Department of Statistics, University of Haifa, Haifa, Israel.
Laboratory of Systems Pharmacology, Harvard Medical School, Boston, MA, USA.
Comput Methods Programs Biomed. 2023 Dec;242:107819. doi: 10.1016/j.cmpb.2023.107819. Epub 2023 Sep 21.
Competing risks data arise in both observational and experimental clinical studies with time-to-event outcomes, when each patient might follow one of the multiple mutually exclusive competing paths. Ignoring competing risks in the analysis can result in biased conclusions. In addition, possible confounding bias of the treatment-outcome relationship has to be addressed, when estimating treatment effects from observational data. In order to provide tools for estimation of average treatment effects on time-to-event outcomes in the presence of competing risks, we developed the R package causalCmprsk. We illustrate the package functionality in the estimation of effects of a right heart catheterization procedure on discharge and in-hospital death from observational data.
The causalCmprsk package implements an inverse probability weighting estimation approach, aiming to emulate baseline randomization and alleviate possible treatment selection bias. The package allows for different types of weights, representing different target populations. causalCmprsk builds on existing methods from survival analysis and adapts them to the causal analysis in non-parametric and semi-parametric frameworks.
The causalCmprsk package has two main functions: fit.cox assumes a semiparametric structural Cox proportional hazards model for the counterfactual cause-specific hazards, while fit.nonpar does not impose any structural assumptions. In both frameworks, causalCmprsk implements estimators of (i) absolute risks for each treatment arm, e.g., cumulative hazards or cumulative incidence functions, and (ii) relative treatment effects, e.g., hazard ratios, or restricted mean time differences. The latter treatment effect measure translates the treatment effect from probability into more intuitive time domain and allows the user to quantify, for example, by how many days or months the treatment accelerates the recovery or postpones illness or death.
The causalCmprsk package provides a convenient and useful tool for causal analysis of competing risks data. It allows the user to distinguish between different causes of the end of follow-up and provides several time-varying measures of treatment effects. The package is accompanied by a vignette that contains more details, examples and code, making the package accessible even for non-expert users.

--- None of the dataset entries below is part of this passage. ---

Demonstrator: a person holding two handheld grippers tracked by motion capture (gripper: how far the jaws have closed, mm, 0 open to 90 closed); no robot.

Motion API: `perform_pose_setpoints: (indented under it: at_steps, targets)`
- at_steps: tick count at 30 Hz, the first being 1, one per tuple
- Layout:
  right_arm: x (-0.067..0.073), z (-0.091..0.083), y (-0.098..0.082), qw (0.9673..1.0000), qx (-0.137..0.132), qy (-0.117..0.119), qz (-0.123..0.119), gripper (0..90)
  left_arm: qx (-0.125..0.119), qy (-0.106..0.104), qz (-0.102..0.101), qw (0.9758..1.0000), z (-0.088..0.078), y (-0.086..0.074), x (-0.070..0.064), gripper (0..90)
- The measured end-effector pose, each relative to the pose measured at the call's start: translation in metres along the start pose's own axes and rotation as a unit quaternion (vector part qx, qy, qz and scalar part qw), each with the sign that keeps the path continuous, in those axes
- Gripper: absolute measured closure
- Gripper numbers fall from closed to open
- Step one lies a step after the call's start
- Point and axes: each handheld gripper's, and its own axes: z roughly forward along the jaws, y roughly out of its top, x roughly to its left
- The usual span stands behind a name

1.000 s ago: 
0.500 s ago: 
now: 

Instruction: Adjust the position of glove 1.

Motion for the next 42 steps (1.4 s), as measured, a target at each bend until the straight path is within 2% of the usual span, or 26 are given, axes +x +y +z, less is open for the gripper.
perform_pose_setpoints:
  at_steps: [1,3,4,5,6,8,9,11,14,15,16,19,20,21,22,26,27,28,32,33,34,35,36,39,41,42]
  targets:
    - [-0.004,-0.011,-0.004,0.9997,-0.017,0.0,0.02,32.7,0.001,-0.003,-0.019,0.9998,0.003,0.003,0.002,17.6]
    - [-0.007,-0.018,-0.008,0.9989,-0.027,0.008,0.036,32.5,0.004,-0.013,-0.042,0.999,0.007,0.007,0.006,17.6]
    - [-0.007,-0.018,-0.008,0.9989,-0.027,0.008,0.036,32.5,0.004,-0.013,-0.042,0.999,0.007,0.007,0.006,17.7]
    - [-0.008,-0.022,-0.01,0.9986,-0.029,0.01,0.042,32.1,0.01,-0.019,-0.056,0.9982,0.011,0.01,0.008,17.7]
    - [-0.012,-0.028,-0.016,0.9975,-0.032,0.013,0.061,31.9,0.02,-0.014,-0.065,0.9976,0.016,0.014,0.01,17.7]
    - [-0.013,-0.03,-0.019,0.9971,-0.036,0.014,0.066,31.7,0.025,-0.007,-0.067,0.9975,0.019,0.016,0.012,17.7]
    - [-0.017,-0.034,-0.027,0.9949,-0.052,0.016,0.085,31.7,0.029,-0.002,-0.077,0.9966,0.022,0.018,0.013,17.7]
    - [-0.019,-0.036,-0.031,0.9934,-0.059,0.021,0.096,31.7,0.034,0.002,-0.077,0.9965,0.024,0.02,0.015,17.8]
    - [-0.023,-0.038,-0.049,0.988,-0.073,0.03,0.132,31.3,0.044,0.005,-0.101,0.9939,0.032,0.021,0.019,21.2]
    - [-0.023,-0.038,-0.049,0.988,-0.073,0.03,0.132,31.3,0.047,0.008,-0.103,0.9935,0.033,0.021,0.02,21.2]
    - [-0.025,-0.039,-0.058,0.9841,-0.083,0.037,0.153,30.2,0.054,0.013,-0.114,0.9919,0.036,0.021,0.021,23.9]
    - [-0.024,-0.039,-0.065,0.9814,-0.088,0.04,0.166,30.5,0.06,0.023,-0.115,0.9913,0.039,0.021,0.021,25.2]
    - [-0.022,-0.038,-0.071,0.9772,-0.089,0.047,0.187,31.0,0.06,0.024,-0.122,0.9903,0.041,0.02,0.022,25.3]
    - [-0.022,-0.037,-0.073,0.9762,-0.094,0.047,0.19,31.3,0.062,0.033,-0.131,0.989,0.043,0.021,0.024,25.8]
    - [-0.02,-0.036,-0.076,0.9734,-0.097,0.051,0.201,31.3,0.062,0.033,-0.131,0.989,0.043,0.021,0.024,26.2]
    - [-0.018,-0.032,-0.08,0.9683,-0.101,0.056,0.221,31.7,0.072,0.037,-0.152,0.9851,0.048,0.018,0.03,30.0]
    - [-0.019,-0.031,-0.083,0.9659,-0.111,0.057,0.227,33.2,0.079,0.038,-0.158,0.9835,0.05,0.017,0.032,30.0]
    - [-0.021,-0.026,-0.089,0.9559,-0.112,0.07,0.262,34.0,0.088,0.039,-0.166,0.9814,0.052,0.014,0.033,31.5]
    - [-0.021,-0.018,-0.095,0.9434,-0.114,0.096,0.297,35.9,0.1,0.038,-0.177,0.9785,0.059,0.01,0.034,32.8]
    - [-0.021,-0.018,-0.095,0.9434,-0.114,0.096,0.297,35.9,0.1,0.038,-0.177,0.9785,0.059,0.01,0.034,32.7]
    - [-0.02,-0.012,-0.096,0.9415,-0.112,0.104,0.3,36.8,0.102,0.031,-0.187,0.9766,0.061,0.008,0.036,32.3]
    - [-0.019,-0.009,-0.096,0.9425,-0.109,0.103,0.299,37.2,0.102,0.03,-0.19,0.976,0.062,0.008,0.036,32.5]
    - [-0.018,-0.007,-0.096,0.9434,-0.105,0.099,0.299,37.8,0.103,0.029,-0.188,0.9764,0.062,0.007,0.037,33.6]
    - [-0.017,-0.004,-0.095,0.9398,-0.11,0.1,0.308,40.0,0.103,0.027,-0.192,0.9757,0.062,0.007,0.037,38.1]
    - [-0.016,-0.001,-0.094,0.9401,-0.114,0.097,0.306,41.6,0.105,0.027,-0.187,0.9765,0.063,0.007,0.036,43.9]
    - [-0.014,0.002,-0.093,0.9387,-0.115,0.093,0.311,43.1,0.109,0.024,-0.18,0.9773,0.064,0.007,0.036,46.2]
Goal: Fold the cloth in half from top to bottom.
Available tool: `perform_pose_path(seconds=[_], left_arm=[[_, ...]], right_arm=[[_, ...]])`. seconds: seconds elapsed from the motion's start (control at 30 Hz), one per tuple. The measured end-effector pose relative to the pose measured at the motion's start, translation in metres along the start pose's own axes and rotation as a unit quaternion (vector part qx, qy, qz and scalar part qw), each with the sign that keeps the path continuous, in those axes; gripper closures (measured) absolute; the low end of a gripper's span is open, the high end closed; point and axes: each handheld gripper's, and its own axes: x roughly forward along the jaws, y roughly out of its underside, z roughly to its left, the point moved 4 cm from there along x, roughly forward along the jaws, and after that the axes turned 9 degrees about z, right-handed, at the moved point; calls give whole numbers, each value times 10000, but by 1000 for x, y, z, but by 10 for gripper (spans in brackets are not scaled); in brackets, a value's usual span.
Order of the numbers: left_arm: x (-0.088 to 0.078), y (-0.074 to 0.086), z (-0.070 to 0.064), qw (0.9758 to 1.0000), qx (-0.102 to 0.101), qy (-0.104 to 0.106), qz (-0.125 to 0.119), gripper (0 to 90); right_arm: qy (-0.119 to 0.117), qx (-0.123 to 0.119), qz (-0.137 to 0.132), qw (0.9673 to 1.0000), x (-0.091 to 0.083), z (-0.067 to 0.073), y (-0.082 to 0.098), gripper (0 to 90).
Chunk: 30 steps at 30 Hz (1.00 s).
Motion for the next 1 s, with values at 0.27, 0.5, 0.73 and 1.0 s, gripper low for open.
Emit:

在观察性和实验性临床研究中,当每个患者可能遵循多种相互排斥的竞争路径之一时,会出现竞争风险数据。在分析中忽略竞争风险可能会导致有偏差的结论。此外,当从观察性数据估计治疗效果时,必须解决治疗结果关系的可能混杂偏倚。为了提供在存在竞争风险的情况下估计时间事件结果的平均治疗效果的工具,我们开发了 R 包 causalCmprsk。我们从观察性数据中说明了该包在右心导管术对出院和住院内死亡的效果估计中的功能。
causalCmprsk 包实现了一种逆概率加权估计方法,旨在模拟基线随机化并减轻可能的治疗选择偏倚。该包允许使用不同类型的权重,代表不同的目标人群。causalCmprsk 建立在生存分析中的现有方法之上,并将其适应于非参数和半参数框架中的因果分析。
causalCmprsk 包有两个主要功能:fit.cox 为反事实原因特定风险假设半参数结构 Cox 比例风险模型,而 fit.nonpar 则不施加任何结构假设。在这两个框架中,causalCmprsk 实现了(i)每个治疗臂的绝对风险的估计器,例如累积风险或累积发生率函数,以及(ii)相对治疗效果的估计器,例如危险比或受限平均时间差异。后者的治疗效果衡量标准将治疗效果从概率转换为更直观的时间域,并允许用户例如通过多少天或几个月来量化治疗加速恢复或推迟疾病或死亡的速度。
causalCmprsk 包为竞争风险数据的因果分析提供了方便有用的工具。它允许用户区分随访结束的不同原因,并提供了几种随时间变化的治疗效果衡量标准。该包附有一个说明,其中包含更多详细信息、示例和代码,即使对于非专家用户也很容易使用。